At the cupboard, he draws open both doors and gazes for a moment into the empty shelves. He sets me on the lowest shelf, then squats on his haunches to pull open the wide drawers beneath the shelves under my light. The first two are all but empty, yielding up only an ancient ribbon the color of dust and a few scraps of moldy cloth. But when he opens the last drawer, the thick, sweet musk of old roses wafts out. Beast draws back in surprise and sniffs the air. After reaching into the drawer, he extracts a flat bundle wrapped in old paper. He peels open the paper, much of which crumbles to fragments at his touch, and finds inside an article of creamy muslin and delicate lace. He handles it very carefully in his big paws, taking pains not to snag it with his claws. He lays it open at the folds and shakes it out, scattering a few dried rose petals to the floor, then holds it aloft. It looks like a christening gown, foaming with lace at the collar, broad and voluminous below, but oddly cut. It has no sleeves, and it shakes out to a remarkable length; it must have covered its infant wearer like a tent.

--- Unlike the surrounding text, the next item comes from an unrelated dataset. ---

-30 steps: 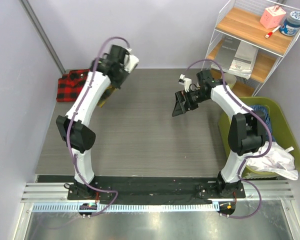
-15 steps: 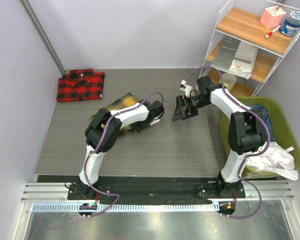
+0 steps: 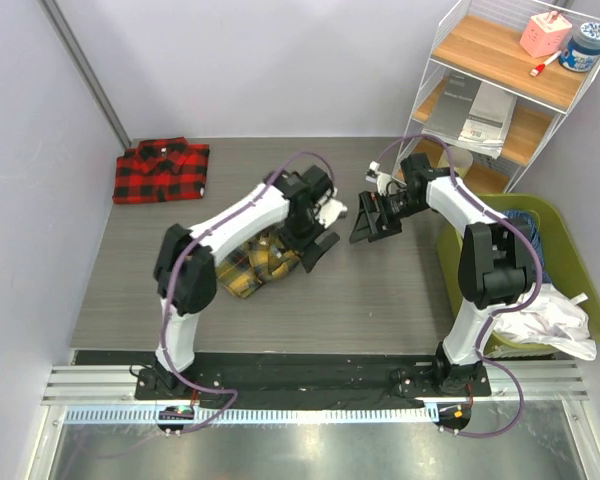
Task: Fold and stack the long sleeve shirts
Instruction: Fold the shirt
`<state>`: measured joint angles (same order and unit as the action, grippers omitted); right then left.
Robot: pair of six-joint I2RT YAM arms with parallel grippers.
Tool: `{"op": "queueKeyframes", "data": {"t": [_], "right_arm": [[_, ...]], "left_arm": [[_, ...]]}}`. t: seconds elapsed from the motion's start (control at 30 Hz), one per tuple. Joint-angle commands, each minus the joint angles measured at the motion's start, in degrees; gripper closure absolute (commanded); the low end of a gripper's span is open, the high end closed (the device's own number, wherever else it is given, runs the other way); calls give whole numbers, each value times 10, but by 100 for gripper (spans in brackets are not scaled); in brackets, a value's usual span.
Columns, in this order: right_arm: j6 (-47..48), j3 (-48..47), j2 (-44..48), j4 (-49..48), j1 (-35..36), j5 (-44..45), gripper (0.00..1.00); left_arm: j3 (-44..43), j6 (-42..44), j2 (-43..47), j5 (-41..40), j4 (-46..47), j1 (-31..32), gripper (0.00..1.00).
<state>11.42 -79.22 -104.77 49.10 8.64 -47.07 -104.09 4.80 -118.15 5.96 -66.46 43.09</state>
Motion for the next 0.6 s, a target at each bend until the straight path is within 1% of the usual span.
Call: {"op": "queueKeyframes", "data": {"t": [0.0,0.03,0.07,0.1,0.13,0.17,0.2,0.23,0.3,0.33,0.37,0.4,0.43,0.5,0.53,0.57], "right_arm": [[-2,-16,5,10,-5,-36,0],[-3,-14,10,9,-6,-39,0],[-3,-11,12,8,-5,-41,0],[-3,-3,15,8,-6,-43,0],[-2,0,17,7,-5,-45,0],[-1,4,19,6,-5,-48,0],[-1,9,20,6,-5,-50,0],[-2,12,21,6,-5,-54,1],[-4,18,21,6,-5,-58,1],[-4,19,21,7,-5,-58,2],[-5,21,22,7,-5,-57,2],[-4,21,24,7,-5,-55,2],[-4,22,26,8,-5,-54,2],[-5,24,26,7,-9,-51,2],[-7,26,26,7,-10,-51,2],[-10,26,26,8,-12,-49,2]], "left_arm": [[-33,82,114,177,-82,-76,18],[-31,123,121,173,-100,-94,19],[-22,153,124,173,-104,-134,21],[-17,186,124,191,-117,-155,21],[-7,242,125,185,-122,-173,23],[6,278,125,177,-121,-205,27],[36,314,124,172,-120,-218,30],[55,365,124,145,-109,-228,38],[115,419,126,128,-86,-241,45],[142,431,129,104,-68,-242,51],[164,436,133,98,-47,-242,53],[211,437,132,90,-8,-241,55],[228,436,129,83,9,-240,60],[272,409,115,83,49,-234,64],[286,390,110,78,67,-228,70],[301,351,94,80,97,-224,74]]}}
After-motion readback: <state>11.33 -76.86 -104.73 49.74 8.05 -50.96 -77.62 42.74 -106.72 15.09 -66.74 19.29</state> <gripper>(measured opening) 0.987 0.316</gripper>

Beast gazes at it curiously, frowns, but does not speak. He sniffs at it gently, then lowers it again into what remains of its paper and lays it back in the drawer. Rooting around with one paw, he finally pulls out what must be the cap that was made for the gown. It’s a simple mob cap with a white satin ribbon to gather it closed. But the cap itself is large and deep; it would easily fit the head of a grown man. Beast toys with one end of the ribbon before he lays the cap back with the gown. I hear the soft crackle of dried rose petals and brittle paper as his paw moves about in the drawer, but he withdraws nothing else: no tiny hose lovingly preserved, no miniature doublet embroidered in gold, no first pair of satin shoes. Perhaps the other infant clothing was passed down to Beaumont cousins in other noble houses or given to the servants. Only these christening things remain, salted away under their cover of dried roses.

Beast closes the drawer and rises slowly on his hind legs. I don’t know what he’s thinking. Jean-Loup was the last Beaumont infant to be born here. Did these things belong to him? Was it Jean-Loup’s mother, the woman from the portrait, the woman from my vision, who folded these things up and put them away with such tender care?

Beast takes me up again in his paw, closes the cupboard doors, and makes his way out of the room. His tread is heavy. I can’t tell if he is weary or troubled or simply brooding. Out in the corridor, he pauses and gazes again at the staircase. Perhaps he has had enough of the past. All the familiar things from Jean-Loup’s world are in the floors below. But he turns down the corridor and proceeds to the next room and the next, although we find little more of interest.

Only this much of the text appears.